**How to complete this task**
From the entries below, count the lines with "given". Write only the count.

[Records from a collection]
Content starts

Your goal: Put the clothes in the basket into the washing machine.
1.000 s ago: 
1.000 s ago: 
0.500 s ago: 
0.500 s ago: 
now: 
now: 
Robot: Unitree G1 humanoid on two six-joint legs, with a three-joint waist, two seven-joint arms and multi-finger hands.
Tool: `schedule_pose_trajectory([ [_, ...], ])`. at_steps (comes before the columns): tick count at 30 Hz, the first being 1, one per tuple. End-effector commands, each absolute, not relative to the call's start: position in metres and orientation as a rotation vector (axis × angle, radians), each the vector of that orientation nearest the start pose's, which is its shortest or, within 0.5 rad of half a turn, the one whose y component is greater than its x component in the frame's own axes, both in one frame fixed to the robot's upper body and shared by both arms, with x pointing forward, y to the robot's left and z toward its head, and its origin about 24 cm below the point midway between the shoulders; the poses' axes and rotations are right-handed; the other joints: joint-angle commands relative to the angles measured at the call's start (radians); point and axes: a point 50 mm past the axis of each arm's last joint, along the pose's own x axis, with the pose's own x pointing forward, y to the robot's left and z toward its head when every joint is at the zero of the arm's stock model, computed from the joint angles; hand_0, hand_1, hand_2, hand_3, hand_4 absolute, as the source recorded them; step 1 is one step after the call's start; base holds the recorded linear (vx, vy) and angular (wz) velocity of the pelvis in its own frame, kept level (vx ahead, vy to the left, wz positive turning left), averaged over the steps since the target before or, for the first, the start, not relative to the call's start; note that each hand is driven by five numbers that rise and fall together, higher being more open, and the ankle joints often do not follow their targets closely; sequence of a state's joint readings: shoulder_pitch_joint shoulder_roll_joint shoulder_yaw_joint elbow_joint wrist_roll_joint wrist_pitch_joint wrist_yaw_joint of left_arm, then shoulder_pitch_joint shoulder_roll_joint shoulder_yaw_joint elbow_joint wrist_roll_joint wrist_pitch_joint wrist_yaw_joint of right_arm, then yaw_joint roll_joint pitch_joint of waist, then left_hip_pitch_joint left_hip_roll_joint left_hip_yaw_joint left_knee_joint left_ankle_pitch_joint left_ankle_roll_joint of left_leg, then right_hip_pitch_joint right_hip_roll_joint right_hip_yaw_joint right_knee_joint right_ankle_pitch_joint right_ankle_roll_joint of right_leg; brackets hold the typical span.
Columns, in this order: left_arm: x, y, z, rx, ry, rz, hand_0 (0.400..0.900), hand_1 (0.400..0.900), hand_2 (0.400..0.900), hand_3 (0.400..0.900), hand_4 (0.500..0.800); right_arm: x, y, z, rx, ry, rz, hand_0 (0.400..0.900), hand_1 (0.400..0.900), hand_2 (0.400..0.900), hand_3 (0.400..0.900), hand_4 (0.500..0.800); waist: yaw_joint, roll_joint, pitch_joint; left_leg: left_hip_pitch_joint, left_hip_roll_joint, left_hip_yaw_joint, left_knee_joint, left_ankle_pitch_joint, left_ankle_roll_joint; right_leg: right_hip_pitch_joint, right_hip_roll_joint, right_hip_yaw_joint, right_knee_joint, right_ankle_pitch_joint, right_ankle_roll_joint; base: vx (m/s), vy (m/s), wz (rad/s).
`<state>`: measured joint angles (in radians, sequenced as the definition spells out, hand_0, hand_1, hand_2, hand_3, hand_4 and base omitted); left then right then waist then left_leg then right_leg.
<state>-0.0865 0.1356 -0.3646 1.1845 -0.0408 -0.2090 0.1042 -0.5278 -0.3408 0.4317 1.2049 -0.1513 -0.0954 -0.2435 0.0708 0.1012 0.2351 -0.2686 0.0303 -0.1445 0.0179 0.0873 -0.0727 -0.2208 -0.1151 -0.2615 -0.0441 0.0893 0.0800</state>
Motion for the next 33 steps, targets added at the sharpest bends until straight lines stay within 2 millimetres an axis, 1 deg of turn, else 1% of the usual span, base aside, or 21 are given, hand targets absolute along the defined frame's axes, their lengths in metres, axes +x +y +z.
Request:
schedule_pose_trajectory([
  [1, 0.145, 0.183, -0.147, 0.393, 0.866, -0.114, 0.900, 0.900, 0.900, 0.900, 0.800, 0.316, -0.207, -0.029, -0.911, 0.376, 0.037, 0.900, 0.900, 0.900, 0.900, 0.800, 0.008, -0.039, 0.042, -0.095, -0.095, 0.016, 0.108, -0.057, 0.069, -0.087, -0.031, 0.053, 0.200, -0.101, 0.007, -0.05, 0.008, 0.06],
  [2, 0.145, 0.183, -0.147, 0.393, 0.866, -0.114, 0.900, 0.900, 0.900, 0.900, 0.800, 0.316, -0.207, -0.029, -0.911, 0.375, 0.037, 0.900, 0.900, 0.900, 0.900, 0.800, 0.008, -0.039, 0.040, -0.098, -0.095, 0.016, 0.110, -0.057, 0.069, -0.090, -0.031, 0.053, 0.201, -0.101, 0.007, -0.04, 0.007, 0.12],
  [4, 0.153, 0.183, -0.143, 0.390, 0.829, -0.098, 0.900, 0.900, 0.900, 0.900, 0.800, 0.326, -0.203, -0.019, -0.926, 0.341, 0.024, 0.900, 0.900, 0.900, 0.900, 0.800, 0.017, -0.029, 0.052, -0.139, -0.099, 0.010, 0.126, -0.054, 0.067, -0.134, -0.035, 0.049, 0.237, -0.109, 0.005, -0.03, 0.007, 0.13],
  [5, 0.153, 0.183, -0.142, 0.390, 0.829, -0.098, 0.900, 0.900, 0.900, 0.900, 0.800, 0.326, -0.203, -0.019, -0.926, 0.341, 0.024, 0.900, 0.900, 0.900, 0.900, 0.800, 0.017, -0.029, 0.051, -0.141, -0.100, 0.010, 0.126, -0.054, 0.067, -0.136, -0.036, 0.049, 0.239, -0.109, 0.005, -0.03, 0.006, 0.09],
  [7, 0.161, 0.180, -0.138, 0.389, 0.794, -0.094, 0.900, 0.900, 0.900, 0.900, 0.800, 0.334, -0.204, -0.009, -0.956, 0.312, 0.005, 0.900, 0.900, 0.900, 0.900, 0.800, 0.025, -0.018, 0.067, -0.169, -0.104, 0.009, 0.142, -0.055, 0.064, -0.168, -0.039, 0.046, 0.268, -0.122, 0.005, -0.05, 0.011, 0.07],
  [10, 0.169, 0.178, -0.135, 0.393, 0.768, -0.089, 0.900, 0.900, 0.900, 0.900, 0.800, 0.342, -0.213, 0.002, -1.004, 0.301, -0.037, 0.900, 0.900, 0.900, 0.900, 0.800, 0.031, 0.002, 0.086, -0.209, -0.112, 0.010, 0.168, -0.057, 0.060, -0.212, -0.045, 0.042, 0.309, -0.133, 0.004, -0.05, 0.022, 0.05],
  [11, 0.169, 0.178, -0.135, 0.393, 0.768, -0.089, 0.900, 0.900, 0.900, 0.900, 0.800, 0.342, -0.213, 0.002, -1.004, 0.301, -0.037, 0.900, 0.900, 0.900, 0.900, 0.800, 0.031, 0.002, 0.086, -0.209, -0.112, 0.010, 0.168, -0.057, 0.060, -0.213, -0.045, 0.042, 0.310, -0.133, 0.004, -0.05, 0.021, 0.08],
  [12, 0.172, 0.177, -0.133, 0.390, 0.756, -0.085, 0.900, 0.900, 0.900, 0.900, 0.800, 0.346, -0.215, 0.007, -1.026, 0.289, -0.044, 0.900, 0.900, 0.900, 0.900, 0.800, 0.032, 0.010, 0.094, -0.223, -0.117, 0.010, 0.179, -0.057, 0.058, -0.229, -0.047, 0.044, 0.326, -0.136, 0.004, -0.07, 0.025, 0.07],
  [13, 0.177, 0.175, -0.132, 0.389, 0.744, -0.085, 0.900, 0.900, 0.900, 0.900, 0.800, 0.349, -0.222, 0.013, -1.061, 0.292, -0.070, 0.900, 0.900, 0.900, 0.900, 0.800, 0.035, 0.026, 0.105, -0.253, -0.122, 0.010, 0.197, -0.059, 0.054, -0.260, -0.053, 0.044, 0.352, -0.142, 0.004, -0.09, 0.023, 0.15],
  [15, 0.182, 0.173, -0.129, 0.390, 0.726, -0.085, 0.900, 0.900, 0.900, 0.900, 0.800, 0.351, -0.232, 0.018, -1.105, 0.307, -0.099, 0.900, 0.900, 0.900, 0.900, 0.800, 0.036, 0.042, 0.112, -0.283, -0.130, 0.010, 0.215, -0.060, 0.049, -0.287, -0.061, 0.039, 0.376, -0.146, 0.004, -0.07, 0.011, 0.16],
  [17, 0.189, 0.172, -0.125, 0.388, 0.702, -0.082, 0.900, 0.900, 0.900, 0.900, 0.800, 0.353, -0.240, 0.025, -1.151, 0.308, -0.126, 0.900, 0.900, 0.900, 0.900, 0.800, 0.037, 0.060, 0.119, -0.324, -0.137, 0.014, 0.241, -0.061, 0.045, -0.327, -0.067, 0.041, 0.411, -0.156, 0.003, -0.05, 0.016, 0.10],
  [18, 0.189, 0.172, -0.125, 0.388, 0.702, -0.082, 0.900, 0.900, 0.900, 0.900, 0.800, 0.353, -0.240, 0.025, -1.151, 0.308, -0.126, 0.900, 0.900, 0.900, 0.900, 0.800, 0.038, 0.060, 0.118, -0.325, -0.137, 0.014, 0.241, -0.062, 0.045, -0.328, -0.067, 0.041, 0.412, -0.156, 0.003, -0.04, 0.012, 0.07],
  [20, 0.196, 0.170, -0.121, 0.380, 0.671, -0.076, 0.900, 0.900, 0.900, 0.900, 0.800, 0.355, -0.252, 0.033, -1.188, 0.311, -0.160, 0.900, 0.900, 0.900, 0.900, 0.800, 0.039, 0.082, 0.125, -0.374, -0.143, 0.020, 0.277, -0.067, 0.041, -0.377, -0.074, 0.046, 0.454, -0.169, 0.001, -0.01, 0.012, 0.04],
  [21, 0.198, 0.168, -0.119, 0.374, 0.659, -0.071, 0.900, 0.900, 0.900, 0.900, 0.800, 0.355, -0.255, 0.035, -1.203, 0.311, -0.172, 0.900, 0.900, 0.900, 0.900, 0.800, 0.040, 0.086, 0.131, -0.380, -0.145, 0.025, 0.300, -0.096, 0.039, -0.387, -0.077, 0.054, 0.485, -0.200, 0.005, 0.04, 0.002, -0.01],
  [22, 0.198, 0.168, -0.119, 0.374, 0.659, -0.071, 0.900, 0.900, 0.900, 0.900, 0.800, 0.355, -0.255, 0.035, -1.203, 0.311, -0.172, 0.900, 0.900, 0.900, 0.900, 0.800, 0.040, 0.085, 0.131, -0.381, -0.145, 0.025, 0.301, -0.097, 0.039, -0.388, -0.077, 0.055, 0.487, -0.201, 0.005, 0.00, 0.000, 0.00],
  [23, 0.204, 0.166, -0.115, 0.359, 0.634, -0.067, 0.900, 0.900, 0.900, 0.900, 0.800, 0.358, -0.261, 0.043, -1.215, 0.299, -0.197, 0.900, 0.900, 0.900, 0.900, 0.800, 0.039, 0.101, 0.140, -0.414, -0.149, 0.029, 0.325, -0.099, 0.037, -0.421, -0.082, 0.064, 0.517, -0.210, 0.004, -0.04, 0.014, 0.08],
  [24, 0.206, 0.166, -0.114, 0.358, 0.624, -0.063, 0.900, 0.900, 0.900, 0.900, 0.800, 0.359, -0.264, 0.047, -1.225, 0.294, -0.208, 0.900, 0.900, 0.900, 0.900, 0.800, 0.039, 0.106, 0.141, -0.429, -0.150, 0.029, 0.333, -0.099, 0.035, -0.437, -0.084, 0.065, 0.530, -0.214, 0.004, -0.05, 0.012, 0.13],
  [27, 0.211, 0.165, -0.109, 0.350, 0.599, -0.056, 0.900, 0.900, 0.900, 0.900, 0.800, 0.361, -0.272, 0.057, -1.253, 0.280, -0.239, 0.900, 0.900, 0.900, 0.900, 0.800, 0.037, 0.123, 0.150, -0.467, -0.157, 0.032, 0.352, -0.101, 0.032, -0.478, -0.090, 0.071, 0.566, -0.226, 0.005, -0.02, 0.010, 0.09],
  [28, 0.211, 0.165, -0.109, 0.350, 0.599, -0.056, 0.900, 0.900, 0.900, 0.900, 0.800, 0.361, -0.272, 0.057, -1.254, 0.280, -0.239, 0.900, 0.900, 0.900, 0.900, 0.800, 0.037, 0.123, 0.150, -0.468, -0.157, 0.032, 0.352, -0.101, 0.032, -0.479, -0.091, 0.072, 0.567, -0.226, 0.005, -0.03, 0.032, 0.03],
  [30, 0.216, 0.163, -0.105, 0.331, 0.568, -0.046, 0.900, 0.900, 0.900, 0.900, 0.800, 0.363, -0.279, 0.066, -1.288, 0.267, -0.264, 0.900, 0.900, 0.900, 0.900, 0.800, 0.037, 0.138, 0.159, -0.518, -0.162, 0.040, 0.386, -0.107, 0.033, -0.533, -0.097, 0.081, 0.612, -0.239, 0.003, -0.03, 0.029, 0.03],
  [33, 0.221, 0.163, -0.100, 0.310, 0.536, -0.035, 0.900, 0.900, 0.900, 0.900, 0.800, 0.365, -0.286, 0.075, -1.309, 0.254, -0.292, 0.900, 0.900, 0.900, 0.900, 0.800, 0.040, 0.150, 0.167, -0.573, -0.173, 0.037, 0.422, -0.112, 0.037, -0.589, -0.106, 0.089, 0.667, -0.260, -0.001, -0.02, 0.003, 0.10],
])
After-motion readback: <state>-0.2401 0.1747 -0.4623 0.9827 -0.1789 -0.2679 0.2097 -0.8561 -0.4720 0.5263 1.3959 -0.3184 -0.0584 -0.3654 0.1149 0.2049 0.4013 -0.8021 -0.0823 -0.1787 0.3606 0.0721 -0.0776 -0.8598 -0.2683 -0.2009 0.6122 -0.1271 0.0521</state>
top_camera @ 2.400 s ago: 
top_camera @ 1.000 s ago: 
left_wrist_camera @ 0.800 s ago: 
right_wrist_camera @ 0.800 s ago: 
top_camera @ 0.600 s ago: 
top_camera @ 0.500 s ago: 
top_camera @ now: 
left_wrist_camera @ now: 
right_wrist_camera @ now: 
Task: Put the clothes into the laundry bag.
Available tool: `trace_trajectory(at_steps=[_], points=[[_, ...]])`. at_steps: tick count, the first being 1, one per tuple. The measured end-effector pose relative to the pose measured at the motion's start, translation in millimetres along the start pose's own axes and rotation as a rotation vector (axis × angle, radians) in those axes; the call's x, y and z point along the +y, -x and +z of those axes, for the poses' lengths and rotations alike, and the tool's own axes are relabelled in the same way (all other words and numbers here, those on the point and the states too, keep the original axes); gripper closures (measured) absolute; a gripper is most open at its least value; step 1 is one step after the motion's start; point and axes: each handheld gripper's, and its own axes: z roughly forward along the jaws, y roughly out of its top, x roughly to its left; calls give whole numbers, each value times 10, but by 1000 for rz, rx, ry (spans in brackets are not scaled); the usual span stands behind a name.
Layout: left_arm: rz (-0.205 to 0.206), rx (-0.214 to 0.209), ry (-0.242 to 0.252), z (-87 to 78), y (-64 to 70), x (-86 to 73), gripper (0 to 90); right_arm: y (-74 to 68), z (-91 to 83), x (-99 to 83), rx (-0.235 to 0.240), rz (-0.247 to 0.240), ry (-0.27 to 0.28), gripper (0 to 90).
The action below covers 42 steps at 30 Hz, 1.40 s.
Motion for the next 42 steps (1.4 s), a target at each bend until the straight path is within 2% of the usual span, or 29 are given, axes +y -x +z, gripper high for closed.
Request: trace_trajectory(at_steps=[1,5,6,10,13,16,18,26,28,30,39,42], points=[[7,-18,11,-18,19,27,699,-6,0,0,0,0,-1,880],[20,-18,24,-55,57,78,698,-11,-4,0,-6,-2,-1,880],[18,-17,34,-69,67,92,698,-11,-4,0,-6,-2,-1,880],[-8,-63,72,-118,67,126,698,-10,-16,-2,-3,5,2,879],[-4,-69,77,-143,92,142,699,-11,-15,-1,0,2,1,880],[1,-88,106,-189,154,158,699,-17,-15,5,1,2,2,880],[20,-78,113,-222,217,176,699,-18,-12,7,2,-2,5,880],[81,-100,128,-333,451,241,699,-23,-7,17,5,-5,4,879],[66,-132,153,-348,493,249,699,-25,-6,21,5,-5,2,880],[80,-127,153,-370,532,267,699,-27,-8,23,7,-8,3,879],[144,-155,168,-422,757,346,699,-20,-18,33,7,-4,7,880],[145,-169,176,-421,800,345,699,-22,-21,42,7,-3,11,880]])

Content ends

**Written response**
2